Bientôt des autocars électriques sur les lignes interurbaines ?

Courrier picard Courrier picard - il y a 5 mois

Alexandre Eck, chargé du développement chez BYD.

Pour la première fois, le conseil régional expérimente le mode électrique sur une ligne régulière en milieu rural. Il a fait appel au nouveau car du Chinois Byd, nouvellement installé à Beauvais.

Sur la route, c’est un autocar tout blanc, comme il en existe des centaines. Celui-ci est pourtant entièrement électrique, n’émet pas de gaz d’échappement. Et il sort de la nouvelle usine du chinois Byd (acronyme de Build Your Dreams) à Beauvais (Oise). « Il s’agit du premier autocar de sa gamme (C9) en démonstration en France. Deux autres sont en cours de construction », précise Alexandre Eck, chargé de développement chez Byd.

Une semaine d’essais à vide sur 860 kilomètres n’ont pas encore convaincu le conseil régional. Ce mercredi matin, le car entre dans une phase de tests grandeur nature, avec deux rotations journalières (cette fois avec des passagers) entre Beauvais et Compiègne, via Clermont. Soit 240 kilomètres de nationales et de départementales. Pour le conseil régional, qui a hérité de la compétence des transports scolaires et interurbains en 2017, et qui s’annonce comme un « acteur engagé dans la transition énergétique », il s’agit de la première expérience du genre sur une ligne régulière interurbaine.

L’enjeu est également considérable pour Byd. Le constructeur ne cache pas son ambition de dominer le marché français des transports en commun électriques, que ce soit pour les cars (interurbains) ou les bus (en ville). Un marché colossal, puisque les opérateurs devront intégrer 50 % de véhicules à faibles émissions (hybride, gaz, électrique…) à chaque renouvellement de leur parc d’ici 2020, puis 100 % en 2025.
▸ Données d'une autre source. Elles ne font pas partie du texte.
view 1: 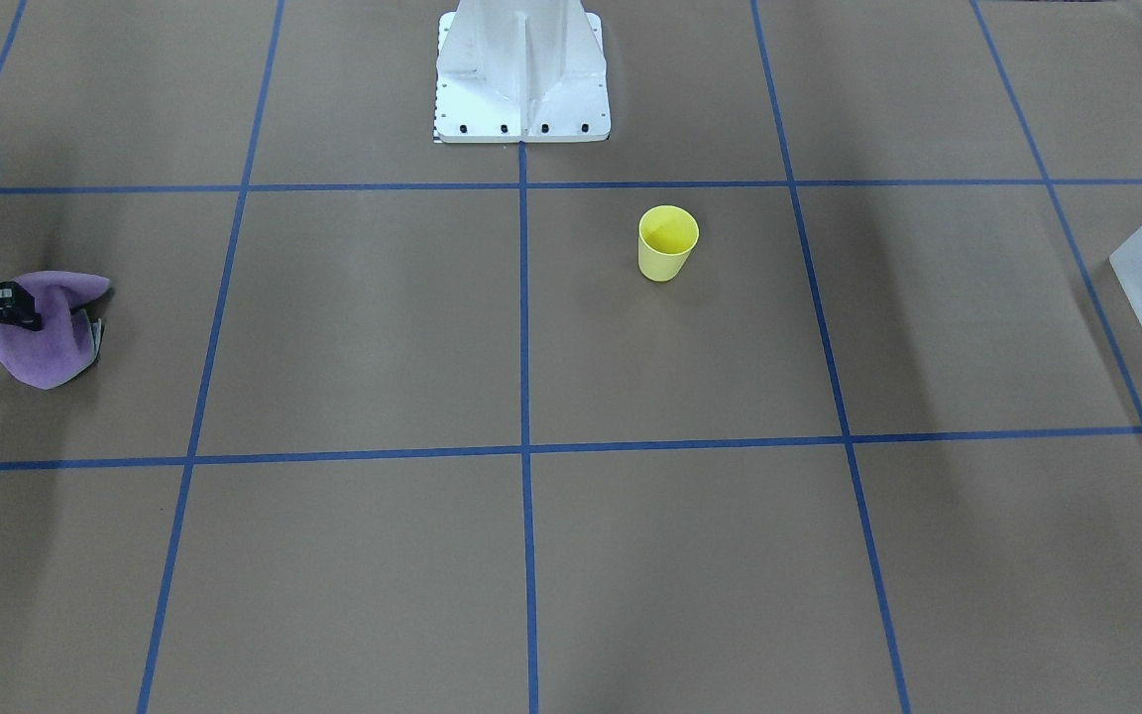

L’électrique gagne du terrain
« Il sera important d’avoir le retour des passagers », explique Franck Dhersin, vice-président de la collectivité. Les exemples se multiplient. Depuis la fin de l’année dernière, l’agglomération de Beauvais a franchi le pas en achetant deux bus au même constructeur Byd, qui circulent entre l’hôtel de ville et l’aéroport. De son côté, la métropole d’Amiens a complètement repensé son réseau avec un bus électrique « à haut niveau de service », très bientôt en activité. La métropole a prévu de commander 43 véhicules au fabricant espagnol Irizar… pour plus de 30 millions. Au printemps dernier, c’est Flixbus qui inaugurait une ligne « 100 % électrique » entre Amiens et Paris, présentée comme une « première en Europe ».

Malgré tout, les expériences en milieu rural ne sont pas si courantes. Celle que tente la région est menée conjointement avec Cabaro (filiale de Transdev), qui exploite donc la ligne Beauvais-Compiègne, transportant 70 % de passagers se rendant à leur travail et 30 % de scolaires. « Les batteries ont une autonomie de 200 kilomètres. Une recharge sera nécessaire à la fin du premier aller-retour », explique Alexandre Eck.

Si les tests sont concluants, la région rédigera un appel d’offres pour « deux cars en 2019, puis trois en 2020 », avance Franck Dhersin. La facture ? Plus de 400 000 euros l’unité. « Soit plus du double que le prix d’un car à moteur thermique », souffle ce bon connaisseur des transports. Mais pour l’élu, « ne rien faire finirait pas coûter à la collectivité beaucoup plus cher en termes d’environnement et de santé. » La collectivité – qui pourrait convertir 5 % de sa flotte d’ici 5 ans – se dit encore prête à aider les collectivités à hauteur de 10 % de leurs achats.